Dynamic Null Pointer Checks Using LLVM
Preface
This blog post is meant for those with limited knowledge of how to use LLVM to write non-trivial compiler passes. Hopefully this can be a useful resource to those new to LLVM since, in my experience, information on how to use LLVM is relatively sparse. I am using LLVM 9. All of the code can be found at https://github.com/chrisroman/llvm-pass-skeleton.
Overview
The goal of this project is to add null pointer checks before pointer dereferences to avoid segfaults. However, it would be wasteful to add a null pointer check to a pointer dereference when we know for sure the pointer is non-null. For example:
int *p = new int(4120);
// No null check necessary here
*p = 6120;
Thus, we will do a null pointer analysis that determines, at each instruction, which pointers may be null. Using this, we can limit the number of extraneous checks.
To accomplish this, we will create a new compiler pass using LLVM.
Design
Adding the null pointer checks themselves were pretty straightforward. To keep
things simple, I decided to just print to tell the user that there was an attempt
to dereference a null pointer and then exit(1)

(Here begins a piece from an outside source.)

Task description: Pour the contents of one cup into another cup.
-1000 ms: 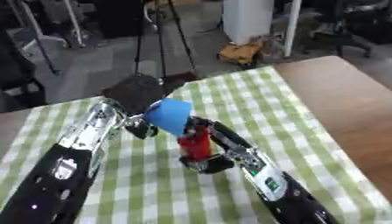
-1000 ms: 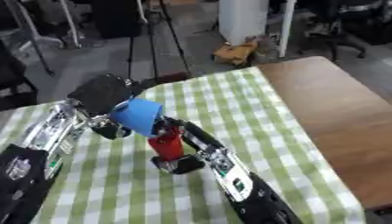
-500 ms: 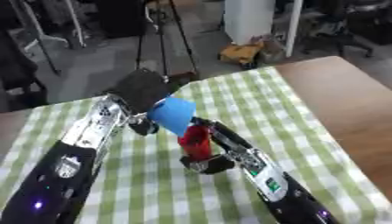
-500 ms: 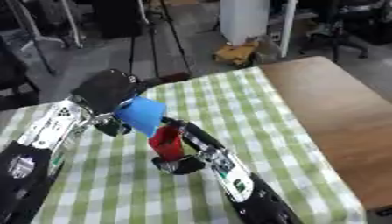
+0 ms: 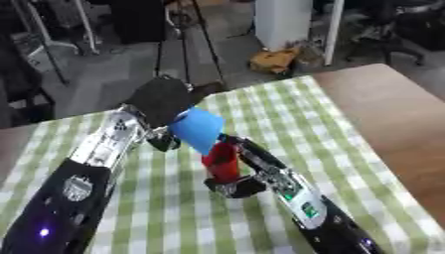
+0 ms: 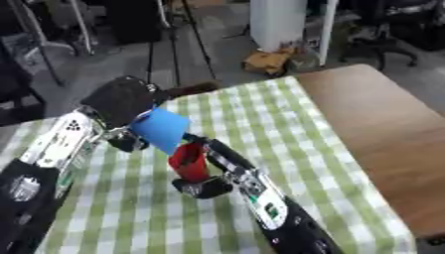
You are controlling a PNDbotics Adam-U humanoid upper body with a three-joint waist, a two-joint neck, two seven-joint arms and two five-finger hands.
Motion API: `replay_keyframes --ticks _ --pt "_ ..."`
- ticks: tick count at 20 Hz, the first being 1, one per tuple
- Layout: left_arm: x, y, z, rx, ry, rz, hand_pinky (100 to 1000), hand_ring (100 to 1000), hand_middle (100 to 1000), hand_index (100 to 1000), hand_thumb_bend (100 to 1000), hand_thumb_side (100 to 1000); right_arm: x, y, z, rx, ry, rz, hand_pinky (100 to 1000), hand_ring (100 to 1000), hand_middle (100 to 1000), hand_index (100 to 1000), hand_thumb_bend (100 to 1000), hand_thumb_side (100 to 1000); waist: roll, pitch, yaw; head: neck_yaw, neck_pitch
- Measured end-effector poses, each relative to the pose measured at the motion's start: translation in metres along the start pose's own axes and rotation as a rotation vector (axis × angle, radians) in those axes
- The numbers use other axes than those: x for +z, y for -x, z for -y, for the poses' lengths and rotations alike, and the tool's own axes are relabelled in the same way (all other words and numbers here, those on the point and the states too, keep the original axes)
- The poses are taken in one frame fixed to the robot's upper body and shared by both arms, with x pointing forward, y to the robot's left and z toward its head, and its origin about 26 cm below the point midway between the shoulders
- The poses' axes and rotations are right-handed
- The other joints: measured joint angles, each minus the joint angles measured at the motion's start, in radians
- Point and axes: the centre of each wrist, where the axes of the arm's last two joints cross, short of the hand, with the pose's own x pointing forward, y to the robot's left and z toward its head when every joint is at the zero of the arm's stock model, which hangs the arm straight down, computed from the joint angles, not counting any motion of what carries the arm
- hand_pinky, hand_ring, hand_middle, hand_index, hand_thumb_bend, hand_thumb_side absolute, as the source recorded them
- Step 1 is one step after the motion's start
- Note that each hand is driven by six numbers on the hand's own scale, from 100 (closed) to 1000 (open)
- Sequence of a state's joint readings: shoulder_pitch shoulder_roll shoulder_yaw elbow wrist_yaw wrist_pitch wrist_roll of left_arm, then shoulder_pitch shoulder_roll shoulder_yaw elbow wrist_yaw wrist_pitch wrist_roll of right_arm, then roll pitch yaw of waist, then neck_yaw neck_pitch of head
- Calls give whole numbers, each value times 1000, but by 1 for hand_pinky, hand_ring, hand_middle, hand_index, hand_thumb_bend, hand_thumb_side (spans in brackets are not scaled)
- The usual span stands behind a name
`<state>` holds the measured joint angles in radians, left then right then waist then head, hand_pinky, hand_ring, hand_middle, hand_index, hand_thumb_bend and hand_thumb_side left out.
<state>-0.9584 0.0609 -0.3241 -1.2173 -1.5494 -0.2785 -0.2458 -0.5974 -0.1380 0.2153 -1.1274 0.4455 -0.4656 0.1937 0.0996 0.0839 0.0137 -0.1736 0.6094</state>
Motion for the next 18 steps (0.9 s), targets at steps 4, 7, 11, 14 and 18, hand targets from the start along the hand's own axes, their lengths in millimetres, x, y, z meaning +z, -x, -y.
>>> replay_keyframes --ticks 4,7,11,14,18 --pt "0 0 -1 0 -4 -2 576 431 368 734 706 100 0 0 0 0 0 0 729 269 459 981 100 123 0 0 0 1 0" --pt "0 0 -2 1 -13 -8 574 428 368 733 690 100 0 0 0 -1 2 -2 729 268 458 981 100 127 0 0 0 1 0" --pt "1 1 -6 18 -37 -17 572 425 366 731 667 100 3 2 0 -8 10 -14 729 267 457 981 100 128 0 0 0 1 0" --pt "3 3 -12 42 -64 -23 568 420 367 731 625 100 4 2 0 -13 15 -23 729 267 456 981 100 130 0 -1 0 0 0" --pt "11 11 -18 97 -101 -45 565 414 368 732 577 100 5 4 2 -14 29 -35 728 268 457 981 100 130 0 -3 4 -4 0"
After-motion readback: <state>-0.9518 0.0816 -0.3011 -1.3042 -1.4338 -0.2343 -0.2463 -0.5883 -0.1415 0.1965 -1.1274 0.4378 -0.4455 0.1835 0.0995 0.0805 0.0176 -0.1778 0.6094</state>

. Fancier implementations may be
able to print useful information so the user doesn't have to gdb
everything to
see what went wrong.
For the null pointer analysis (NPA henceforth), we aim for soundness rather than completeness. That is, we only mark a pointer as DefinitelyNonNull only if we are guaranteed that the pointer is not null. This way, we are guaranteed that a null check is removed only if it is really safe to do so.
Implementation
Adding the null checks
For null pointer checks, we first created a compiler pass called AddNullCheckFuncPass
which adds a new function to a module, which is equivalent to:
void nullcheck(void *p) { if (p == nullptr) { printf("Found a null pointer. Exiting...\n"); exit(1); } }
Then we created a compiler pass called AddNullCheckPass
. This is a FunctionPass
which looks for a LoadInst
or StoreInst
, as these are the instructions which
actually dereference a pointer. Let's look at how a dereference gets translated to
LLVM IR:
int *p = ... *p = 6120
is represented in the IR as:
%p = alloca i32*, align 8 ... %1 = load i32*, i32** %p, align 8 store i32 6120, i32* %1, align 4
We can see that we're storing 6120
into %1
, so %1
is what we need to
perform the null check on. To do so, we can simply call the nullcheck
function
that was created in the previous AddNullCheckFuncPass
.
Implementing the Null Pointer Analysis
Now, we want to elide null checks provided we can determine that the pointer
is non-null at the time of dereferencing. Initially, I figured we could use
the existing alias analyses and check if the pointers alias nullptr
. However,
when I tried this, it would always show as being NoAlias
. There is the
AAResults::pointsToConstantMemory
function, but according to the
documentation,
The pointsToConstantMemory method returns true if and only if the analysis can prove that the pointer only points to unchanging memory locations (functions, constant global variables, and the null pointer). This is an issue for two reasons. First, we can't differentiate between pointing to functions, global variables, or the null pointer. Secondly, this only returns true when the pointer only points to one of these constant locations. This means that if a pointer may or may not point to the null pointer, the function would return false. This would be too restrictive for our use case, as we are really looking for pointers that are definitely not null rather than those that are definitely null.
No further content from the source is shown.